Even the log shows it is [Cache Update]? If the indication of the lengthy cache update is actually a cache reload, then the [Cache Update] in the log is a bit misleading, isn't it?
Quote:
Currently we only write "loading" the very first time, but probably we will be more informative in the future, and write "reload" in the case of such updates.
That will be less misleading. But I still do not fully understand the need of reload, I thought increamental updates would be sufficient.
Quote:
I believe the cause of the current problem is the use of multiple Tomcat instances on the same table.
What makes you have that belief? Did you test to use multiple Tomcat instances to verify the belief?
Quote:
Did you perform a search from the other Tomcat before the lengthy reload ?
I tried searches from my own PC against the table, there was possibility that someone else perform a search against the same table from the other Tomcat before the lengthy reload happened on my Tomcat.
Quote:
Using multiple Tomcat instances means caching the structure table multiple times.

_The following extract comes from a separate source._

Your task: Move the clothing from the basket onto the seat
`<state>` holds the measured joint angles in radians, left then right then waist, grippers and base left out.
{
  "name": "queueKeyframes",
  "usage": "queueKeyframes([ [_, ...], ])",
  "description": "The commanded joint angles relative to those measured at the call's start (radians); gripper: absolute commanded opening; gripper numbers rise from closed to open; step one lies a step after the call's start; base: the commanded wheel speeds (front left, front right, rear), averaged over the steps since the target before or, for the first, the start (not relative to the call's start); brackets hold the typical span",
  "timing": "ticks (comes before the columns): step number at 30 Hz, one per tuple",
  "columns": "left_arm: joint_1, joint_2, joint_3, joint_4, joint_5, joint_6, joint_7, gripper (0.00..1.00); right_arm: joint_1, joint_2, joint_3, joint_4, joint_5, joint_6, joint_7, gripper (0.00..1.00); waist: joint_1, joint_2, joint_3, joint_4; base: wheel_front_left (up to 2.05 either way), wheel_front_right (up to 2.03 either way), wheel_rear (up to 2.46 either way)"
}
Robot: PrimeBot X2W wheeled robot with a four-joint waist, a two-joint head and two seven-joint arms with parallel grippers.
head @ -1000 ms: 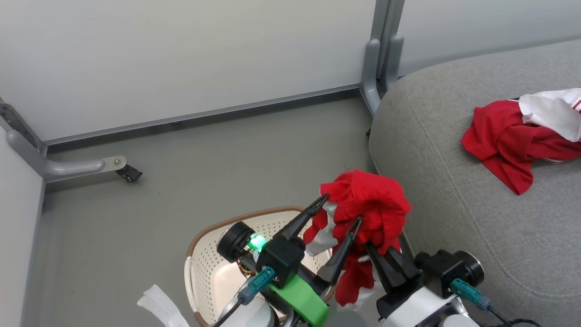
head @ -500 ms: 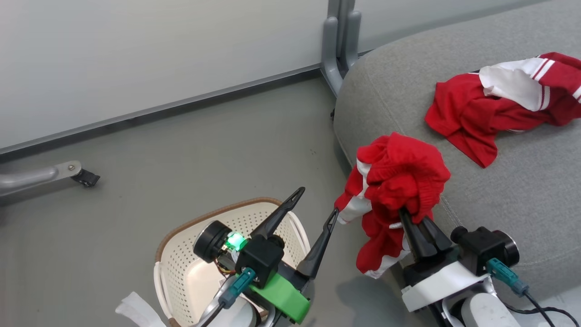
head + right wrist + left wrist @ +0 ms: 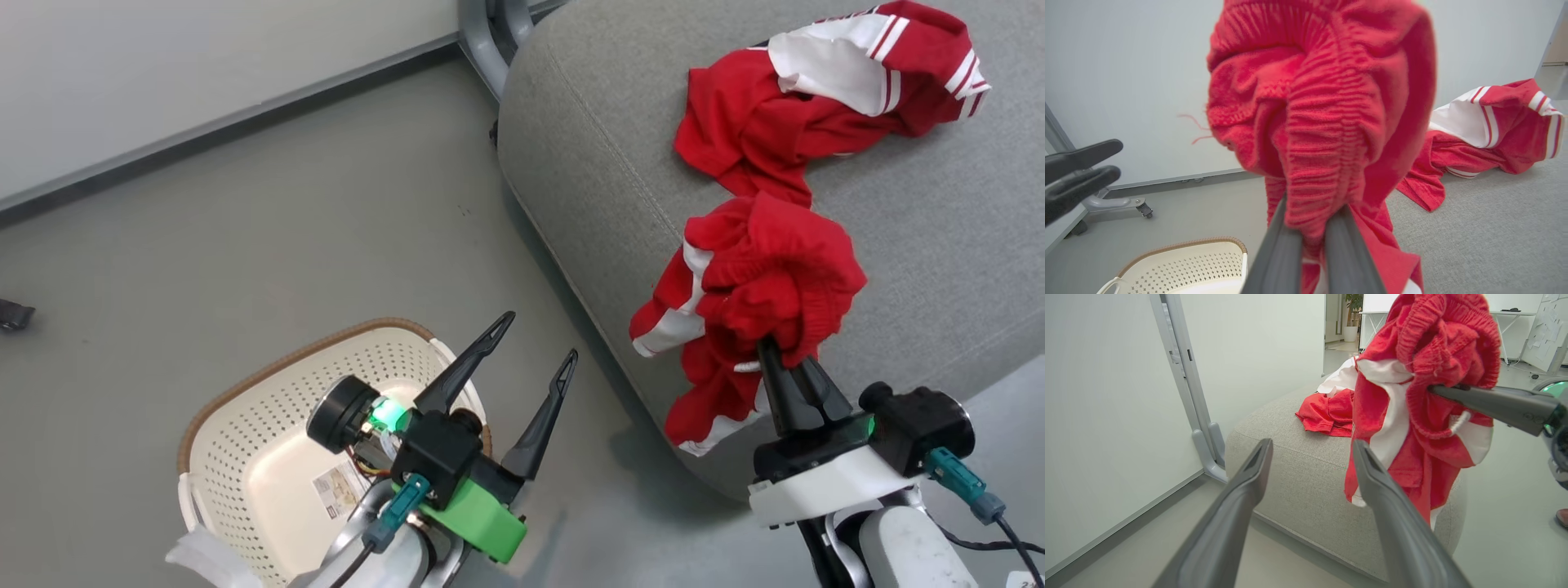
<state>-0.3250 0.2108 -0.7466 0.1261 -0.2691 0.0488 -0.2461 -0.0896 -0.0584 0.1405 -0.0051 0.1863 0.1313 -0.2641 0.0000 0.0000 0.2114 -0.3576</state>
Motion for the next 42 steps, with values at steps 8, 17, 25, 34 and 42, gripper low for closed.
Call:
queueKeyframes([
  [8, -0.065, 0.049, -0.007, -0.067, 0.038, -0.005, 0.053, 1.0, -0.156, 0.007, -0.1, -0.016, 0.055, -0.001, -0.001, 0.0, 0.0, 0.0, 0.231, -0.031, 0.0, 0.0, 0.0],
  [17, -0.156, 0.084, -0.015, -0.12, 0.086, -0.021, 0.087, 1.0, -0.477, -0.053, -0.299, 0.017, 0.128, -0.001, -0.001, 0.0, 0.0, 0.0, 0.445, 0.081, 0.0, 0.0, 0.0],
  [25, -0.211, 0.102, -0.03, -0.143, 0.127, -0.033, 0.091, 1.0, -0.801, -0.249, -0.395, 0.228, 0.182, -0.001, -0.001, 0.0, 0.0, 0.0, 0.549, 0.147, 0.0, 0.0, 0.0],
  [34, -0.243, 0.071, -0.048, -0.121, 0.127, -0.034, 0.073, 1.0, -0.976, -0.415, -0.484, 0.609, 0.167, -0.001, 0.013, 0.0, 0.0, 0.0, 0.589, 0.204, 0.0, 0.0, 0.0],
  [42, -0.233, 0.068, -0.042, -0.083, 0.127, -0.004, 0.054, 1.0, -0.909, -0.416, -0.52, 0.702, 0.105, -0.001, -0.002, 1.0, 0.0, 0.0, 0.535, 0.214, 0.0, 0.0, 0.0],
])
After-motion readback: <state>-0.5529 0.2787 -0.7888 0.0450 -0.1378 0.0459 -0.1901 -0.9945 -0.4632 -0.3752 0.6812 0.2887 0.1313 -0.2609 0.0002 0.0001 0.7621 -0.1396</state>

This is a waste of resources.
Does the cacheing actually happen on the Oracle side or the Tomcat sides? Let's say, we have one Oracle holding the structure table, and two Tomcat instances: one for regular users and one for a tester like myself. The searchs issued by the regular users are totaly independent from the searchs inssued by the tester. Does this senario means that there are two entities of cached structures: one on the Tomcat for regular users, another on the Tomcat for the tester? (This is what I have thought up till now.). Or does this means there is only one entity holding the cached structures, and the entity sits on somewhere in Oracle or whereever?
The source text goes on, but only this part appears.